■ WHAT YOU HAVE TO DO ■
After finding the line with "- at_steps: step" in the data below, set down exactly each line through the one with "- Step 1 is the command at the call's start", inclusive, and stop there.

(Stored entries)
****************************************

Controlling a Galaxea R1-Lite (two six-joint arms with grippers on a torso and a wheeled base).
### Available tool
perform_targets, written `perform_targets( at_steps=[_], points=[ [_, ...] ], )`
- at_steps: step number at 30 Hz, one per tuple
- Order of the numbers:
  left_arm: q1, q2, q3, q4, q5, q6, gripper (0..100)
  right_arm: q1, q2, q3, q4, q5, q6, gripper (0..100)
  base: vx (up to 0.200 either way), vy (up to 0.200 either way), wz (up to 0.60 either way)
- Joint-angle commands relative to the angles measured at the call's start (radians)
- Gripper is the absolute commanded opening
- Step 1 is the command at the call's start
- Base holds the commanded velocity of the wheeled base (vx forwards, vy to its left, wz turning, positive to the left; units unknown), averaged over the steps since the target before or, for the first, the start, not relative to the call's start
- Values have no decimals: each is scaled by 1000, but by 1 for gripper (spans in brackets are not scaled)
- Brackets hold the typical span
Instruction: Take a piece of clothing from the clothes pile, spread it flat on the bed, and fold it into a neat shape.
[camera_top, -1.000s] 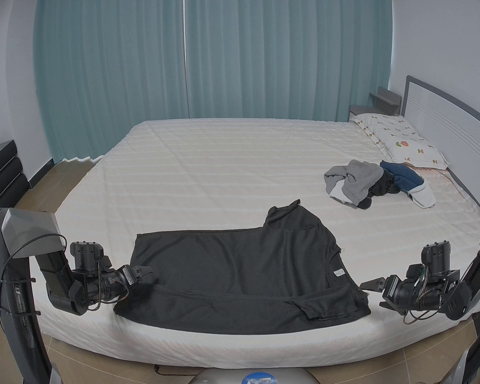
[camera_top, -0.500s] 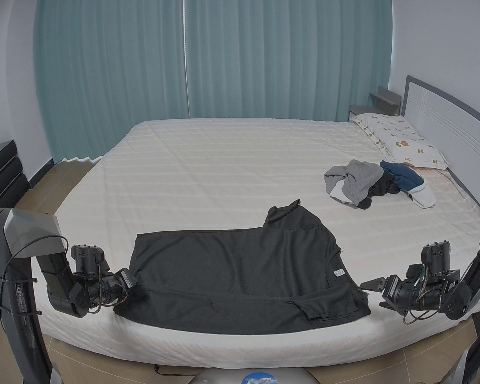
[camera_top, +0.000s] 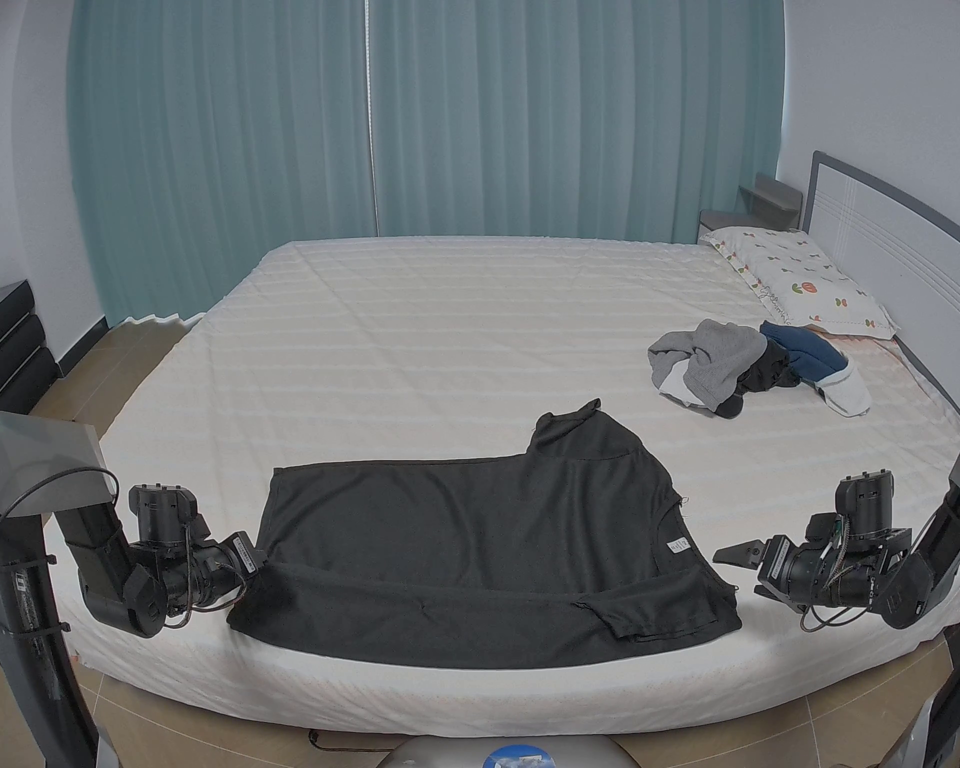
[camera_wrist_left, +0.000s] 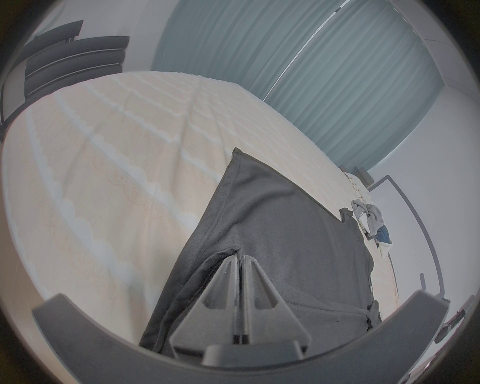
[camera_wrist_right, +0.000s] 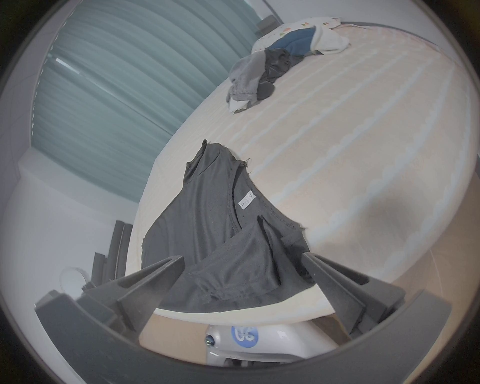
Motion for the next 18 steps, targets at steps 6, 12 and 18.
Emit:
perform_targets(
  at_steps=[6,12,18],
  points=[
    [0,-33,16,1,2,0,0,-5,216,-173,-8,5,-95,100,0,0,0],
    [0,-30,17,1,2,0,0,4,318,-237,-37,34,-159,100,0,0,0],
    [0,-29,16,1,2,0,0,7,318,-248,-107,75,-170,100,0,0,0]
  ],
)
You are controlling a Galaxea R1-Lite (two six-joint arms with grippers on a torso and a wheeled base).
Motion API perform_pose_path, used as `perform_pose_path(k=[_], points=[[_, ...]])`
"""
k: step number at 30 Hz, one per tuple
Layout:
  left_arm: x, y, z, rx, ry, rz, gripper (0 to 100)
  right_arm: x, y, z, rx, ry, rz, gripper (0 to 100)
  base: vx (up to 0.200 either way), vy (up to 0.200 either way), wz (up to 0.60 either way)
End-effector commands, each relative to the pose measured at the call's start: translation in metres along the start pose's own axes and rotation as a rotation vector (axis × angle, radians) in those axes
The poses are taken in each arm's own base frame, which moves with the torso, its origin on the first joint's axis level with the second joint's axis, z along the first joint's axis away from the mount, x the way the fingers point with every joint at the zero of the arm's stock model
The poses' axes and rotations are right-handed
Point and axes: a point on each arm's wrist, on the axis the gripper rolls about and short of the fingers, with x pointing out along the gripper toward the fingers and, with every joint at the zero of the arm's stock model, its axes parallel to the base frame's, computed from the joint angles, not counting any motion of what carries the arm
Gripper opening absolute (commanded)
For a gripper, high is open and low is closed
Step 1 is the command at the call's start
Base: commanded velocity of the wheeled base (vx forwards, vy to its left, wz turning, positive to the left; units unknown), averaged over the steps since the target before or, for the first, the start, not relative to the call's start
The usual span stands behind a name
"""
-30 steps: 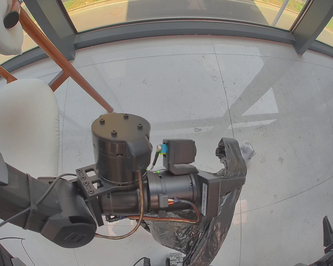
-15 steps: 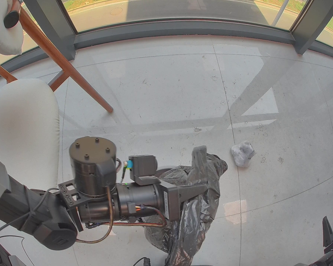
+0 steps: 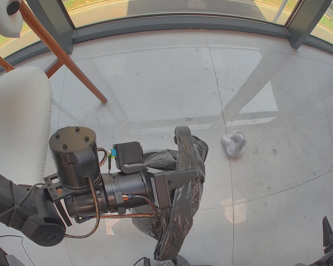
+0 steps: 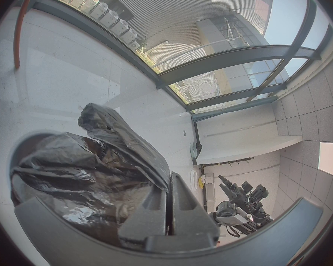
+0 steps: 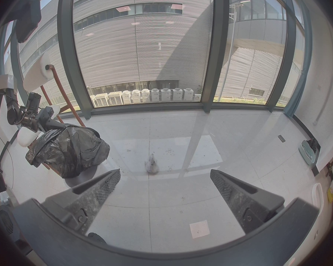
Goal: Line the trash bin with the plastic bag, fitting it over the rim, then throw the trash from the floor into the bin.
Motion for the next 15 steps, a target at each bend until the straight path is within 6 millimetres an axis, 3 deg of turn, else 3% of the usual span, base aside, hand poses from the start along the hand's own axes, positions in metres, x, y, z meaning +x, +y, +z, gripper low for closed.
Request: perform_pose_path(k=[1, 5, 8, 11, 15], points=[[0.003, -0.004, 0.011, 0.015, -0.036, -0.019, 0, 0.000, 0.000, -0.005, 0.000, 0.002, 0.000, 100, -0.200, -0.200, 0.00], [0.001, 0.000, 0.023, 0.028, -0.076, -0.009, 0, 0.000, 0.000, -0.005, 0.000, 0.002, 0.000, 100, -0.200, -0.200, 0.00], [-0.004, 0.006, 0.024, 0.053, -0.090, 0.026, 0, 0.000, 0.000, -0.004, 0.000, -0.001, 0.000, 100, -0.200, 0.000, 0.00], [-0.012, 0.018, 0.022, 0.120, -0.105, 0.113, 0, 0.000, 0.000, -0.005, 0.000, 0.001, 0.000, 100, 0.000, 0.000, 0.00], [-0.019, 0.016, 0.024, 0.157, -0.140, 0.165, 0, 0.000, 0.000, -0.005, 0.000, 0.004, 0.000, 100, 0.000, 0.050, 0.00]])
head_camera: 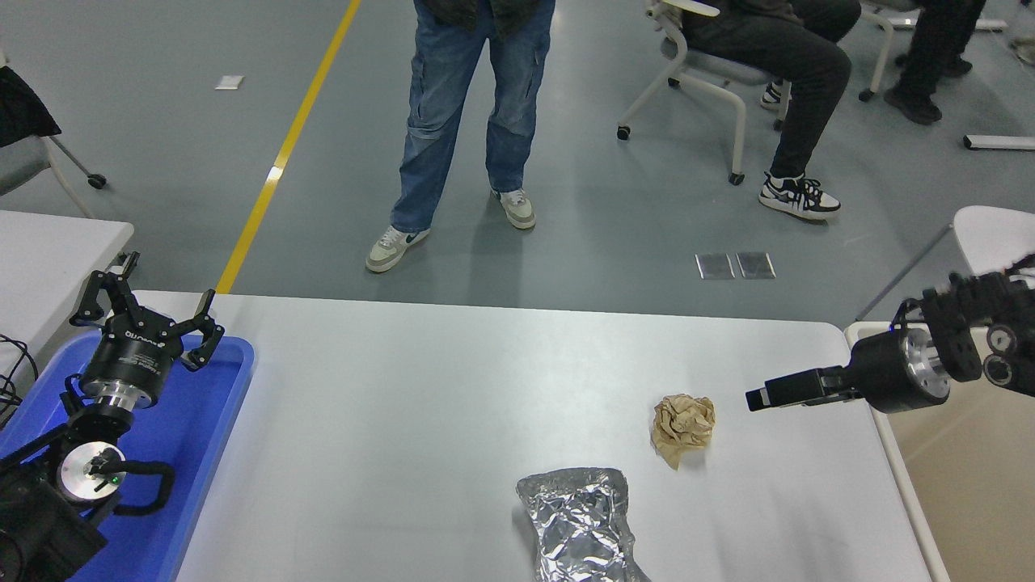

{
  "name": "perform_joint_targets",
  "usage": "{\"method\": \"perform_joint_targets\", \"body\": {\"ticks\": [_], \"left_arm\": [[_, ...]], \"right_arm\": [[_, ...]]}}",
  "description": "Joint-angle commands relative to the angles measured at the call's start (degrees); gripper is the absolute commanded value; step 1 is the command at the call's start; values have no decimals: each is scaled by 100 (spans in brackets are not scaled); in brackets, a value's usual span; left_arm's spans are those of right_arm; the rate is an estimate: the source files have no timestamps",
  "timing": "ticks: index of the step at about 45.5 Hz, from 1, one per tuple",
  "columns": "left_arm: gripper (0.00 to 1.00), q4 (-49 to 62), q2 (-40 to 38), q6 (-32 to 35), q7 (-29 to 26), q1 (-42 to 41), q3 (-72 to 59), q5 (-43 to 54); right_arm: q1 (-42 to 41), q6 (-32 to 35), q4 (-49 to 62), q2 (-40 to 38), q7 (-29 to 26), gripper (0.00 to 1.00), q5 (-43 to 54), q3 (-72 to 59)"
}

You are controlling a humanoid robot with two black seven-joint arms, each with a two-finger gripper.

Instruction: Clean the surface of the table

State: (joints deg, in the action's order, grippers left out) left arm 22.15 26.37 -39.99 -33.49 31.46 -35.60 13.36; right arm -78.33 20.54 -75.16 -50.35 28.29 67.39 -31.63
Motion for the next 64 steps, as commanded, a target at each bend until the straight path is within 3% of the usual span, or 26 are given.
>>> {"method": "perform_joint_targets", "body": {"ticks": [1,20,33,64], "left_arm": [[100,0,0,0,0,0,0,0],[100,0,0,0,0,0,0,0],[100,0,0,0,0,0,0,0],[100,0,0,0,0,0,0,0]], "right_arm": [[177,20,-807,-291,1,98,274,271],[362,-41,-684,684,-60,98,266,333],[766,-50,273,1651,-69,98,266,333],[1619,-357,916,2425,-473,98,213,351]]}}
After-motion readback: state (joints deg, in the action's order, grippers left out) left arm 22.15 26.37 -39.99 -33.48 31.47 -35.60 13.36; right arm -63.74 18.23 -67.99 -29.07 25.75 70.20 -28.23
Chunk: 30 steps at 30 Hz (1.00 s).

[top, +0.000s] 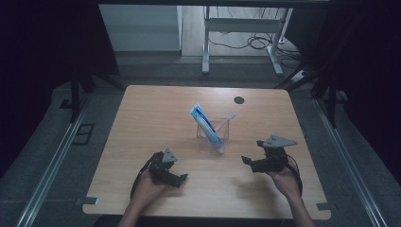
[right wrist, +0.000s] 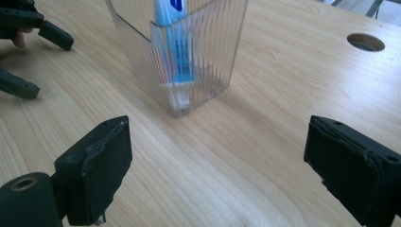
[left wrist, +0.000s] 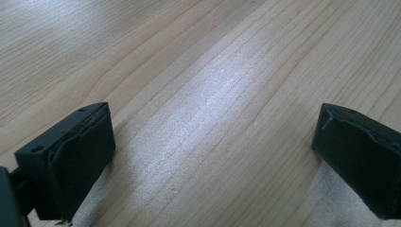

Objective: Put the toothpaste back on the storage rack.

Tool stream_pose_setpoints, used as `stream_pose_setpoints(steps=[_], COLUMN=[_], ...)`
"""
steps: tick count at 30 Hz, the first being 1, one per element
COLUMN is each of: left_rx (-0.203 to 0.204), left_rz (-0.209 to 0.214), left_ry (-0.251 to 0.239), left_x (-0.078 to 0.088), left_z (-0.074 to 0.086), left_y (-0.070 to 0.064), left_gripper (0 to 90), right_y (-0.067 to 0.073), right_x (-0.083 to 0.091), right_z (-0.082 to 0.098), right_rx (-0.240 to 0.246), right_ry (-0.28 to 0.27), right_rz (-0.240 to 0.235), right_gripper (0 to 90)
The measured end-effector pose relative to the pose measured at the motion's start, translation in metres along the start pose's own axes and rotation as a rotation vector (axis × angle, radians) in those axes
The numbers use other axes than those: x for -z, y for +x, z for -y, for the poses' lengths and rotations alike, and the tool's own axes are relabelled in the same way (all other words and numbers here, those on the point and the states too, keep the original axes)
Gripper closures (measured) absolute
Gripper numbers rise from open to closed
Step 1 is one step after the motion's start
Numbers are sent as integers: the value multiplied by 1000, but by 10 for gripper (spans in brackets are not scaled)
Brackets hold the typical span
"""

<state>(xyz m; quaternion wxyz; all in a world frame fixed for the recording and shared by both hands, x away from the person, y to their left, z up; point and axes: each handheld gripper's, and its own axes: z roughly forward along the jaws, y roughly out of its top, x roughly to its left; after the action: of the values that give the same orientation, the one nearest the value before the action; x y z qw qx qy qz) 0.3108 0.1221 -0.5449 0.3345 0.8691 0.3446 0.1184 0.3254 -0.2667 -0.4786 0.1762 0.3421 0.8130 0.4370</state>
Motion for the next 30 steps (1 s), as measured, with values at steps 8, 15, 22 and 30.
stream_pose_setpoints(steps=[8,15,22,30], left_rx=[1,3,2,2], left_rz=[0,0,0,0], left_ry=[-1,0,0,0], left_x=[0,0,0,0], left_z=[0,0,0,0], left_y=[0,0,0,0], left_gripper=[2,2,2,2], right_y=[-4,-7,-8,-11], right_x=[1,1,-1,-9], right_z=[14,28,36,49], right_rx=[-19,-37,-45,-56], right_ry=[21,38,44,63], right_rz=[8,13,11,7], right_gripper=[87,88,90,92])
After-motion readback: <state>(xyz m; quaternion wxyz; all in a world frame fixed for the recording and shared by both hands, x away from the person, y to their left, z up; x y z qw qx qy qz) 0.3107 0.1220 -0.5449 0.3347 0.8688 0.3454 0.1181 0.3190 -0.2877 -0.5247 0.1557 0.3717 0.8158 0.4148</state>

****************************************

■ RESPONSE AREA ■
- at_steps: step number at 30 Hz, one per tuple
- Order of the numbers:
  left_arm: q1, q2, q3, q4, q5, q6, gripper (0..100)
  right_arm: q1, q2, q3, q4, q5, q6, gripper (0..100)
  base: vx (up to 0.200 either way), vy (up to 0.200 either way), wz (up to 0.60 either way)
- Joint-angle commands relative to the angles measured at the call's start (radians)
- Gripper is the absolute commanded opening
- Step 1 is the command at the call's start

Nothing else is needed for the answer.